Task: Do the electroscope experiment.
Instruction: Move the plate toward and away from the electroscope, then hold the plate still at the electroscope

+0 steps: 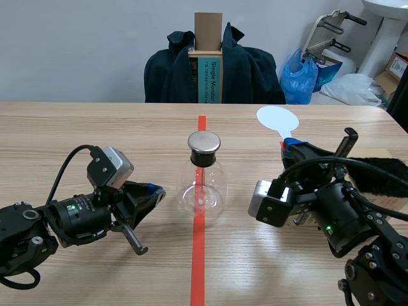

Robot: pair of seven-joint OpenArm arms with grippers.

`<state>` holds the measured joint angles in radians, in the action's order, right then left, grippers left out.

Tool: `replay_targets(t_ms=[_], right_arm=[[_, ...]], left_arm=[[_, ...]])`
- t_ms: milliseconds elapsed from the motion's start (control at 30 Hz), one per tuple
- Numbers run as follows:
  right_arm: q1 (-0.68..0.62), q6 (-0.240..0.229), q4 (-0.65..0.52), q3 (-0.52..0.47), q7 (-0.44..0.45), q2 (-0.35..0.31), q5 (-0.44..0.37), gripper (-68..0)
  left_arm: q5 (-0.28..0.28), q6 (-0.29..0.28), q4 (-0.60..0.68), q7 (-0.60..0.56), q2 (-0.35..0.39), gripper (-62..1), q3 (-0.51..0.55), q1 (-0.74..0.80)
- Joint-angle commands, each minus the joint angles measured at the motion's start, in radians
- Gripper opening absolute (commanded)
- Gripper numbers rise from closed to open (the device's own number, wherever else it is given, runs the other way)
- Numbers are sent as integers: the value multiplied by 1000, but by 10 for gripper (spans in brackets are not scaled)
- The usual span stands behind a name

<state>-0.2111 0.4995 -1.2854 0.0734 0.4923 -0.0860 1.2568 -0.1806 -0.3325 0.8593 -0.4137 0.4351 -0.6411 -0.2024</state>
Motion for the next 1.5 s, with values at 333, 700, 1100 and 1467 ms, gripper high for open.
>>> replay_targets(t_ms=[333,700,1100,1467], right_arm=[[15,9,-20,0,203,-5,-10,-667],[15,9,-20,0,381,-5,-10,-667],[15,9,-20,0,439,-5,-10,-667],[14,8,-20,0,439,-5,-10,-667]], left_arm=[[-8,2,16,-16,-2,-577,10,-14],[-8,2,16,-16,-2,-577,10,-14],[-8,2,16,-16,-2,-577,10,-14],[-8,2,16,-16,-2,-577,10,-14]])
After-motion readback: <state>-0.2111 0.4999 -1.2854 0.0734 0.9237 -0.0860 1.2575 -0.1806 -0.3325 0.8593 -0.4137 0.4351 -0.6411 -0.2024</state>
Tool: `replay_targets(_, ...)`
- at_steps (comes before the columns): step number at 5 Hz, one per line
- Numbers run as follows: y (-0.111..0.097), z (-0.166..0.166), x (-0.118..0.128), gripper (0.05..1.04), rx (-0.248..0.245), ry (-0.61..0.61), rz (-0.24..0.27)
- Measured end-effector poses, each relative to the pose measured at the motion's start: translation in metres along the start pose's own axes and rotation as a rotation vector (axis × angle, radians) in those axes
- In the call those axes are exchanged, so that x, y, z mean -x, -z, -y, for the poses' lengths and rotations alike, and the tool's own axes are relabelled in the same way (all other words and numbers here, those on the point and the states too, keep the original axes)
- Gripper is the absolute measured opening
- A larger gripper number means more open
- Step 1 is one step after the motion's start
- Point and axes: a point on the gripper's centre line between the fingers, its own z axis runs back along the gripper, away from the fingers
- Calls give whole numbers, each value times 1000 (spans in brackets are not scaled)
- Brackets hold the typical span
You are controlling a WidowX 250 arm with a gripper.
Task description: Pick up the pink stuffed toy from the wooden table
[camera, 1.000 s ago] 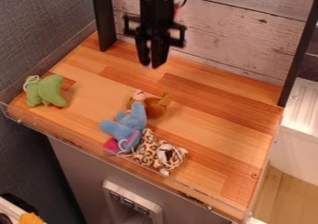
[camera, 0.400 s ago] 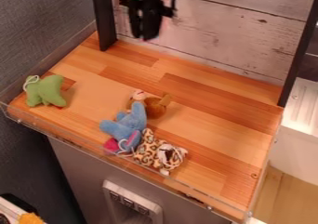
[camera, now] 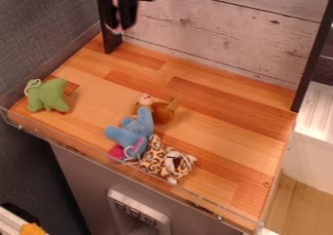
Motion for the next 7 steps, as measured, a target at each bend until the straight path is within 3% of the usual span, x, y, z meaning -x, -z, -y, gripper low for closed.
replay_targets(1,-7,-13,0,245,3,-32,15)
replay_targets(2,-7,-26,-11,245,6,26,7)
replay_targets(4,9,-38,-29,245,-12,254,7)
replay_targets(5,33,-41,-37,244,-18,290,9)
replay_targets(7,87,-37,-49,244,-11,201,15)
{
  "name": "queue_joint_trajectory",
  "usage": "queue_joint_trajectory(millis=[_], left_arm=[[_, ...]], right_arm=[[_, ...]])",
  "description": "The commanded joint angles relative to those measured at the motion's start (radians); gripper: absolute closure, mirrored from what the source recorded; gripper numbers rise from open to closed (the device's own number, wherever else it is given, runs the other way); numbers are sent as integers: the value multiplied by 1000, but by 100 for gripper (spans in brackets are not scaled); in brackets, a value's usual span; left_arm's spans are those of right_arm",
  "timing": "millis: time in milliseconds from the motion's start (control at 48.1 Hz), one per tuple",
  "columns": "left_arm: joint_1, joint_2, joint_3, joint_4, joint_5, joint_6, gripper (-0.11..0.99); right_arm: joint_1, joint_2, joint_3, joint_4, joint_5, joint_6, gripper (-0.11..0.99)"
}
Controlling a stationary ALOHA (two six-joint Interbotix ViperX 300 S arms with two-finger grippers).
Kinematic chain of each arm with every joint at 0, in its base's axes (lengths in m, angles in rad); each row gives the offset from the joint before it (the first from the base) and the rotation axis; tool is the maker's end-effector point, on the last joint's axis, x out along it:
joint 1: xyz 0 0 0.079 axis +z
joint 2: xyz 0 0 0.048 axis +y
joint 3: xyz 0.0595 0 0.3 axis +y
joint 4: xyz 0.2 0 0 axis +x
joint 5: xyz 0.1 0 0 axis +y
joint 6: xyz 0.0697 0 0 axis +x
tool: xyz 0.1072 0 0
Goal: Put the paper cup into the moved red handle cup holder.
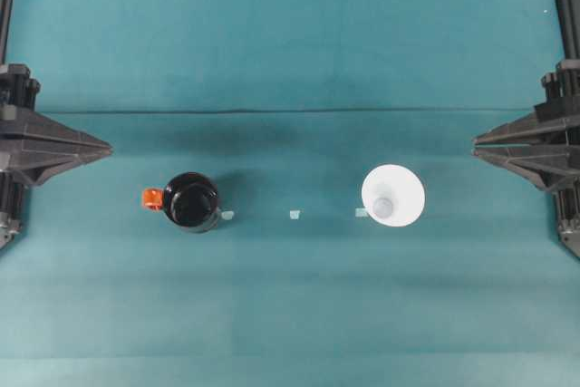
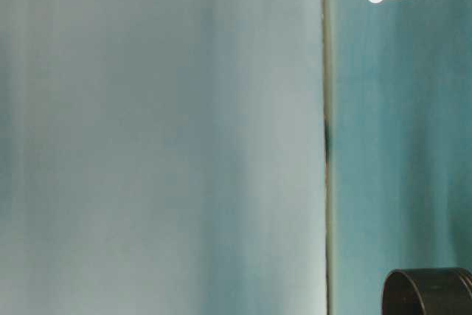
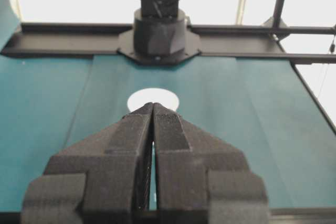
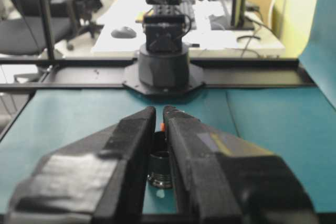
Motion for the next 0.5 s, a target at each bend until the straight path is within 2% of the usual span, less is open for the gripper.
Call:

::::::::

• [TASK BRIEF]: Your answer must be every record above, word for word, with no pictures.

• [ANSWER]:
Task: Do the electroscope experiment.
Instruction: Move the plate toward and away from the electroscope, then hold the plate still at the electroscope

+0 steps: 

Robot: pair of seven-joint OpenArm arms with grippers.

`<state>` holds the measured joint angles in radians, in the action's order, right then left, grippers left out.

Tool: `replay_targets(t_ms=[_], right_arm=[[_, ...]], left_arm=[[_, ...]])`
- t_ms: milliseconds elapsed from the motion's start (control at 30 Hz), one per tuple
- Numbers run as follows:
  right_arm: q1 (-0.68..0.62), q6 (-0.240..0.229), q4 (-0.65..0.52), q3 (-0.52..0.47), q7 (-0.44..0.45), q2 (-0.35..0.31), q5 (-0.44..0.37), gripper (-68..0)
  left_arm: q5 (-0.28..0.28), q6 (-0.29..0.28), q4 (-0.60..0.68), q7 (-0.60..0.56), q2 (-0.35..0.39), gripper (-62..1), q3 (-0.51..0.55), q1 (-0.74..0.80)
- Joint-angle commands, each minus the joint angles measured at the motion's start, in radians
- Gripper opening absolute (commanded)
- Gripper numbers rise from closed to open (the device's own number, wherever else it is given, runs the other way)
- Numbers are sent as integers: the value multiplied by 1000, but by 10 for gripper (spans in brackets are not scaled)
- The usual span stands behind a name

<state>-0.2111 0.4995 -1.2854 0.0734 0.4923 -0.0860 1.2568 -0.1806 -0.3325 0.8593 -0.4137 0.4351 -0.6411 -0.2024</state>
Motion for the next 1.5 s, with values at 333, 700, 1100 and 1467 ms, gripper high for open.
>>> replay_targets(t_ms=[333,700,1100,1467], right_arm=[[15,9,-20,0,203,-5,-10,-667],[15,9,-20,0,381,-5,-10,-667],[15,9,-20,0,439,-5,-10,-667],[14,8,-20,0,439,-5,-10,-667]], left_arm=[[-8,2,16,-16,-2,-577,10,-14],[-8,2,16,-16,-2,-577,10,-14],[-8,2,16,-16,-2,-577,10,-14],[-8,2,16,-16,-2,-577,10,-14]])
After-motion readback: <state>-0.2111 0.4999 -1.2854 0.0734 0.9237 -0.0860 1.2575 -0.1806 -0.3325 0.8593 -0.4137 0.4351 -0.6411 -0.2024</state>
Tool: `replay_targets(_, ...)`
- at_steps (comes before the columns): step number at 5 Hz, one per line
- Numbers run as follows: y (-0.111..0.097), z (-0.166..0.166), x (-0.118..0.128), gripper (0.05..1.04), rx (-0.248..0.245), ry (-0.61..0.61), rz (-0.24..0.27)
- Measured end-effector poses, each relative to the pose measured at the motion's start: translation in metres along the start pose's own axes and rotation as a rotation vector (axis × angle, radians) in those axes
- In the call those axes are exchanged, so that x, y, z mean -x, -z, -y, for the poses' lengths and rotations alike, and the tool's own axes are relabelled in the same way (all other words and numbers here, those on the point and the states too, keep the original axes)
- Gripper is the absolute measured opening
- A larger gripper number means more open
- Step 1 is one step after the motion's start
- Point and axes: a point on the gripper's centre line between the fingers, its own z axis runs back along the gripper, away from the fingers
- Calls give whole numbers, each value times 1000 (spans in brackets are not scaled)
- Brackets hold the typical span
You are controlling a WidowX 250 arm with a gripper.
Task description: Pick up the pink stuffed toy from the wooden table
[camera, 1.000 s ago] 
[camera, 0.400 s ago] 
[camera, now] 
Motion for the next 7 steps, as measured, a target at each bend until the straight path is within 3% of the usual span, x, y, z meaning -x, -z, -y, gripper low for closed.
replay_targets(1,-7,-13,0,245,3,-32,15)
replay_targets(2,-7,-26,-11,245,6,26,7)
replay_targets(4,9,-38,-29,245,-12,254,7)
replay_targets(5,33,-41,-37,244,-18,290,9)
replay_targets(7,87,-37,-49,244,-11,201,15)
{
  "name": "queue_joint_trajectory",
  "usage": "queue_joint_trajectory(millis=[_], left_arm=[[_, ...]], right_arm=[[_, ...]])",
  "description": "The commanded joint angles relative to those measured at the motion's start (radians); gripper: absolute closure, mirrored from what the source recorded; gripper numbers rise from open to closed (the device's own number, wherever else it is given, runs the other way); numbers are sent as integers: the value multiplied by 1000, but by 100 for gripper (spans in brackets are not scaled); in brackets, a value's usual span; left_arm's spans are those of right_arm",
  "timing": "millis: time in milliseconds from the motion's start (control at 48.1 Hz), one per tuple",
  "columns": "left_arm: joint_1, joint_2, joint_3, joint_4, joint_5, joint_6, gripper (-0.11..0.99); right_arm: joint_1, joint_2, joint_3, joint_4, joint_5, joint_6, gripper (-0.11..0.99)"
}
Controlling a stationary ALOHA (two six-joint Interbotix ViperX 300 S arms with two-finger grippers).
Kinematic chain of each arm with every joint at 0, in its base's axes (lengths in m, angles in rad); each row gives the offset from the joint before it (the first from the base) and the rotation axis; tool is the maker's end-effector point, on the last joint's axis, x out along it:
joint 1: xyz 0 0 0.079 axis +z
joint 2: xyz 0 0 0.048 axis +y
joint 3: xyz 0.0595 0 0.3 axis +y
joint 4: xyz 0.2 0 0 axis +x
joint 5: xyz 0.1 0 0 axis +y
joint 6: xyz 0.0697 0 0 axis +x
tool: xyz 0.1072 0 0
Goal: Put the paper cup into the moved red handle cup holder.
Motion for the next 0.5 s, a target at each bend until the straight path is within 2% of the usual span, less is open for the gripper.
Call:

No additional work remains on the exercise.